GIVEN INFORMATION

+++

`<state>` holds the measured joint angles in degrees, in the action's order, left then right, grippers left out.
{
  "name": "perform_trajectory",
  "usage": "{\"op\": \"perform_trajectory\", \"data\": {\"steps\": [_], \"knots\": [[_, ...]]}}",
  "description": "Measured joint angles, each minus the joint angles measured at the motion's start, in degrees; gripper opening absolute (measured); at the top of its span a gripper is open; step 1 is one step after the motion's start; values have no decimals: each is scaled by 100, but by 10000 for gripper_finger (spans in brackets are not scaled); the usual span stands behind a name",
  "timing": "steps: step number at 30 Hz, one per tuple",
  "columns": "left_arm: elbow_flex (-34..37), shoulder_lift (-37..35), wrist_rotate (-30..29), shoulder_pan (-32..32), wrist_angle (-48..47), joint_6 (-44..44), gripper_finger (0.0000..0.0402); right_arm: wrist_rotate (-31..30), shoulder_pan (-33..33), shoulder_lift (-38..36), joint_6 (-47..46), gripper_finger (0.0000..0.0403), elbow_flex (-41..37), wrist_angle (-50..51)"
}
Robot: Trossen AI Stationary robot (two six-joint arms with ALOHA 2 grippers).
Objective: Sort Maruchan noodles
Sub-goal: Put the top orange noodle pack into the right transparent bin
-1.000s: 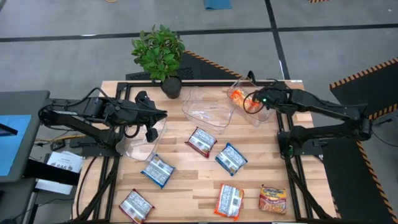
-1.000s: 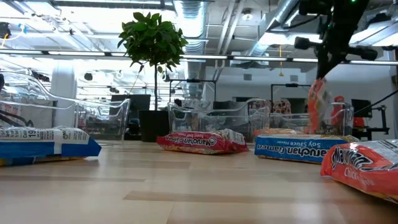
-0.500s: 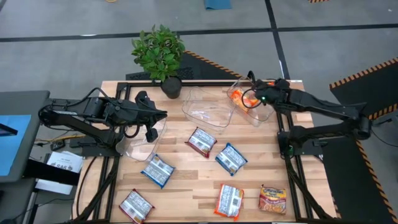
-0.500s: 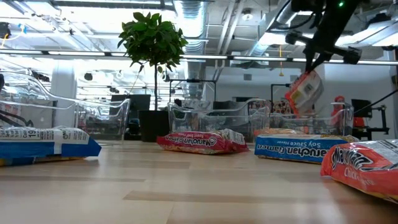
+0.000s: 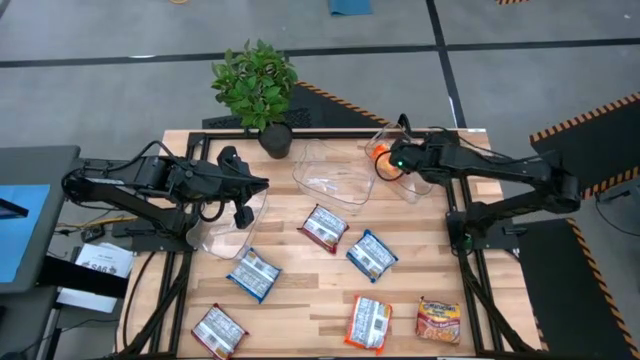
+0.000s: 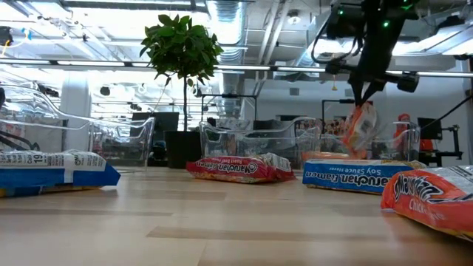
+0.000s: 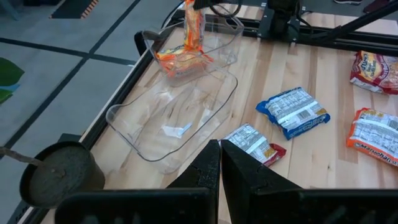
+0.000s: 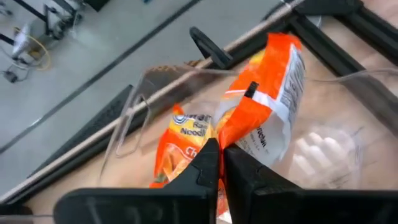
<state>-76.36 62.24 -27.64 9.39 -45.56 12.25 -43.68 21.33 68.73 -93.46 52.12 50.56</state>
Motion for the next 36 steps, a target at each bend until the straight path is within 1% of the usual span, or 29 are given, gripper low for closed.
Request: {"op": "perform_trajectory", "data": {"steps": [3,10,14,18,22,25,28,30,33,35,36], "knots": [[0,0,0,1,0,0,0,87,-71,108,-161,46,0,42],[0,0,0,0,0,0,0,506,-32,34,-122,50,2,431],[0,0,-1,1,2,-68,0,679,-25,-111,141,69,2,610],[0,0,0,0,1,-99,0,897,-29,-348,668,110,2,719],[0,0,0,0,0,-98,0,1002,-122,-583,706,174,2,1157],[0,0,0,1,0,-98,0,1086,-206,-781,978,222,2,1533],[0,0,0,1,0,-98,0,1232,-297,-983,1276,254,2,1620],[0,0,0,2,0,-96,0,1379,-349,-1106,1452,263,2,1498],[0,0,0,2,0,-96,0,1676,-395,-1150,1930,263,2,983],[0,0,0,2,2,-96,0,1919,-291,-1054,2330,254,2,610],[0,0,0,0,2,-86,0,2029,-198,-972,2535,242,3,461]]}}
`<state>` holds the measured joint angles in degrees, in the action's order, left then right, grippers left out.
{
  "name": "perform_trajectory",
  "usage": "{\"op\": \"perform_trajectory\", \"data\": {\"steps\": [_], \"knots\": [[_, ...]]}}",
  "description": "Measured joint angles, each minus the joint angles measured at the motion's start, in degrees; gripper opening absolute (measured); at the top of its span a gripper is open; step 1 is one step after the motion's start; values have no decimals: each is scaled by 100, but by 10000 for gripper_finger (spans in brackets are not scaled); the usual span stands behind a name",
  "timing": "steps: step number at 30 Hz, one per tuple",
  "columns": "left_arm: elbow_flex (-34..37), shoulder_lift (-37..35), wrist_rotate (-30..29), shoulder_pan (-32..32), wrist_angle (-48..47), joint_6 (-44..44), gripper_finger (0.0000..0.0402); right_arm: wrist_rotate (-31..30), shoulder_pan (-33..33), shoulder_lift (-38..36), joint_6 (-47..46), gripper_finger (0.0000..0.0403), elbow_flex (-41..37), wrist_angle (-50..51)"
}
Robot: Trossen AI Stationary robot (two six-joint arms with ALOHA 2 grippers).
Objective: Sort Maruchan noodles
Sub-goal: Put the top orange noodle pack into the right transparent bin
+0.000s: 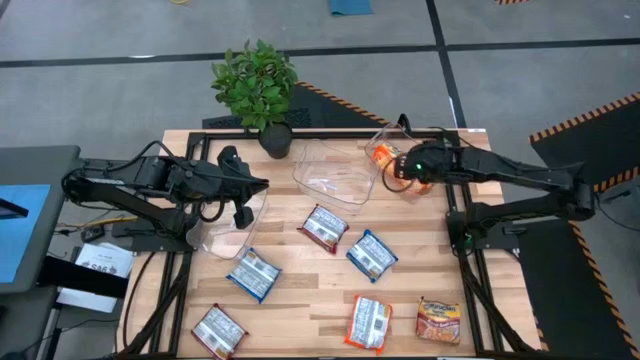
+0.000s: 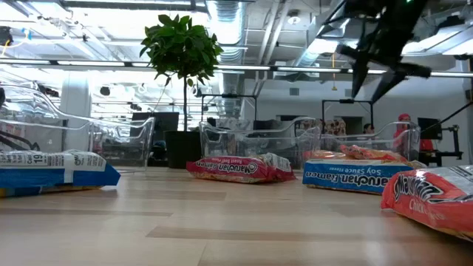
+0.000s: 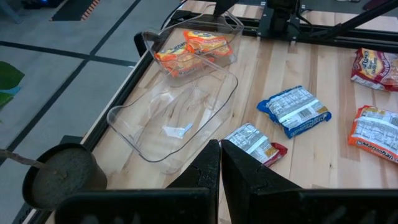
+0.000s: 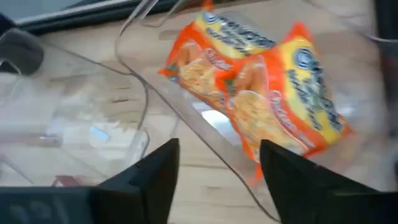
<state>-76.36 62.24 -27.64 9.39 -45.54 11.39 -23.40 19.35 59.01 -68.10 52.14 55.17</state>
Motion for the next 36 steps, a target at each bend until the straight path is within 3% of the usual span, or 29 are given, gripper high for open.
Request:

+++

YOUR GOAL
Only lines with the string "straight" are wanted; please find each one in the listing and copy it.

YOUR RESPONSE
Motion for the next 36 steps, a target at each bend until the straight path is within 1% of the usual span, or 29 are given, gripper low for closed.
Motion for the next 36 steps, a target at each bend until the straight path is within 3% of the usual span, or 29 are given, gripper high for open.

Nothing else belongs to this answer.